Golf and the Meltdown

I did it again yesterday. I was approaching the Number 9 hole at Spring River Golf Course with a personal best 47 strokes for the front 9. For those of you who do not golf, this means that I was approaching mediocrity in my golf game as opposed to just bad golf. But for me, it was a big deal. My goal is to shoot less than 50 on the front 9 and back nine for a score less than 100 by the end of the year.

My goal yesterday was to shoot a 54 or less on the front nine. I learned a trick from my brother while playing golf out in Arizona with him. Realize what your game is, then set your own par accordingly. It’s the same principle that many use to figure a handicap, which is used in amateur golf all the time. My brother’s method was to set a 5 stroke limit for every hole. Five ends up being his par. Well, I know I’m not going to do that well, so I set a 6 hole limit for every hole, which would have given me a 54 for 9 holes.

Six is my par. That takes the pressure off me to obtain what I cannot obtain in the real game, a true par. Doing this gives the golfer a psychological advantage in that when you come to a par 4 and you decide it is a par 6, the pressure is off to make 4. To make a true par you cannot muff a single shot for the hole. To make a true par for each hole, your tee shot has to be really good, along with your mid-range shot, your short shot onto the green and your first putt. 90 percent of golfers cannot do that, especially given that most of the game is played in the six inches between one’s ears. (With my par at six, I actually hit a par on the Sixth hole. That truly helped my score.)

This is why handicaps were introduced. We may see great golfers like Tiger Woods shoot a 68 on any given day, but most golfers are not great. In fact, statistics show that 90 percent of all golfers never break an 80, and only about 75 percent of all golfers ever break 100.

My brother shot a 102 when we played, so he is above average, and falls into the 25 percent that do break into the double digits. It was the first time he has golfed in 4 years, so I imagine if he continues, he will drop back into the double digits.

Breaking 100 is my goal and I was trying to take a baby step toward that goal yesterday, just shoot 54 or less on the front 9. That goal was in reach when I came off the green at number 8 and headed for the tee box of 9. To be honest, butterflies begin bouncing in my stomach as I approached number 9. When it comes to Spring River Golf Course, number 9 has witnessed some of my biggest meltdowns. You could say that hole is doing her duty in getting inside my head, because she is there, sitting on a bucket, just laughing in my face when it comes to my game.

I tried not to listen to her. My mind immediately jumped to the facts. I have a 47, I simply need to finish the hole with 7 strokes to reach my goal. That is truly doable. In fact, I’ve done it before. I scored a par on this very hole… o so many months ago. She just laughed and shouted “meltdown!” I couldn’t get that word out of my head.

I teed up the ball, relaxed, took several easy practice swings and then launched my shot. I hit it well, but just slightly to the left and into the trees. “No problem,” I thought. “Just another opportunity for greatness to follow.”

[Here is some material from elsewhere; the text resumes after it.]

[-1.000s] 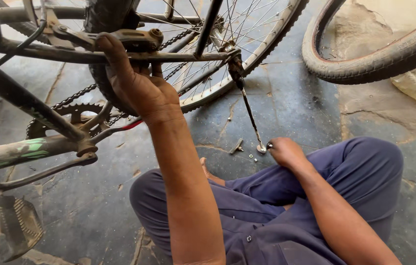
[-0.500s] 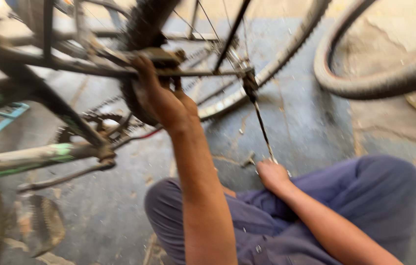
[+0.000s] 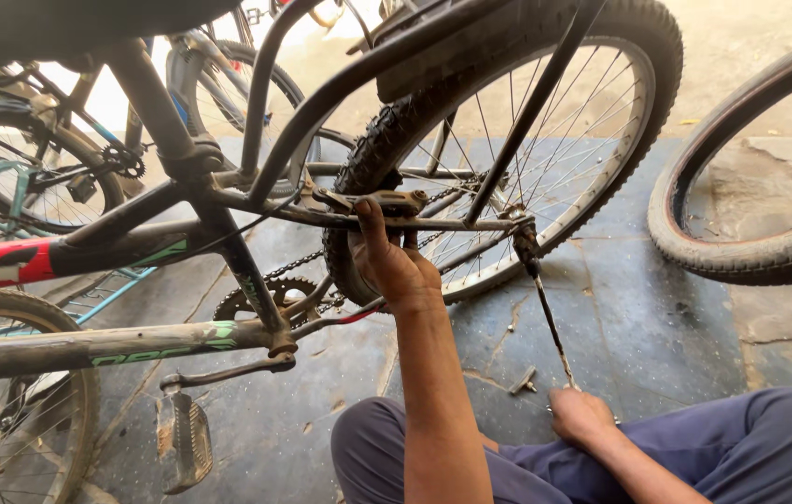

Then I had to wait. There were four golfers ahead of me that I had not had to wait for since passing the elderly foursome back on the fourth hole (which is where my game really began to improve.) I had to wait to take my second shot… and I began thinking.

As every golfer knows, you must concentrate on your game because the most important aspect of the game is mental. Or is Yogi Berra once proclaimed, “90 percent of the game is half mental?” But to think too much about the game is catastrophic. In other words, you need to concentrate, but not think too much.

I was thinking too much. I thought I could hit my second shot along the tree line and get it closer to the green for an easy chip shot. That wasn’t clear thinking. I should have aimed for the middle of the fairway for the longer, but easier followup shot. Instead, my second shot went right along the tree line until it hit another tree and ended up behind a small burn.

OK,” I thought. “Wait for the foursome to get off the green and put the ball right up on it.” Again, I was still thinking too much. I should have shot for the front of the green, then my chip shot instead of trying to go for the green.

Again, another tree. The ball went left again and now I had bunkers to worry about.

The next shot went to far to the right, but actually landed with an easy chip shot onto the green. If I got the ball onto the green and two putted, things would be well. But it was too late. By now, the pressure inside my head to finish off the hole meant that the nerves between my brain and muscles were no longer firing as they should. I wanted so bad to finish off this hole so well, that my muscles could no longer function. The chip shot flew over the green and to the fence. I was officially in meltdown mode.

I haven’t figured out how to break the cycle. But I do know the feeling really well. I could tell what I needed to do, but my muscles, hands and arms couldn’t do it. Every swing was filled with an unbeatable tension, followed by complete disgust at the results. I even ended up in the sand bunker, twice. Normally, I can play the bunkers well, but not in meltdown mode.

Instead of getting on the green in 4 strokes, it took me 9 strokes. I was utterly defeated. The goal of 54 was long gone and Number 9 was dancing around me shouting “Meltdown! Meltdown!” 

OK,” I thought with futility once again. “Just 2 putt and everything will be well.” Only problem, I couldn’t putt either. Another normally descent aspect of my game had left me. It took me three strokes to get the ball in. Instead of getting my my 54, I ended up with my normal 59. What looked like it would be a good 9-holes of golf, was shattered with one hole. Number 9 had won. She had done her duty and humiliated me. I couldn’t help but think that had I had just found one decent stroke in all of that, I could have come away with something. But even my putting was putrid.

That’s why the call it a “meltdown.” It’s purely psychological. It’s not as though the ability isn’t there physically, but the hole itself truly is inside my head like a giant mountain standing between me and my goal.

I’ve talked to other golfers about it. Zach, who works in the pro shop, said that is the hardest part of golf. Getting over the psychological barriers we face is what makes the game so difficult. Good golfers find a way to play through it. I haven’t yet discovered the ability to do so. I know when I’m in meltdown mode, but haven’t found a way through it.

I know when I do… I will score a 54 or even better. But until then… I will have to face the meltdown again.

I did try to play the back 9. But I must confess the joy had left me. I was truly having a good time on the front 9. I did manage to get the ball on the green on Number 13, which is a par 3. But I 5 putted to get it in.

By the time I hit my tee shot off Number 15, the joy was completely gone. So much so, that the thought of a turkey sandwich sounded much more appealing than finishing out the round of golf. I picked up my ball and headed for home.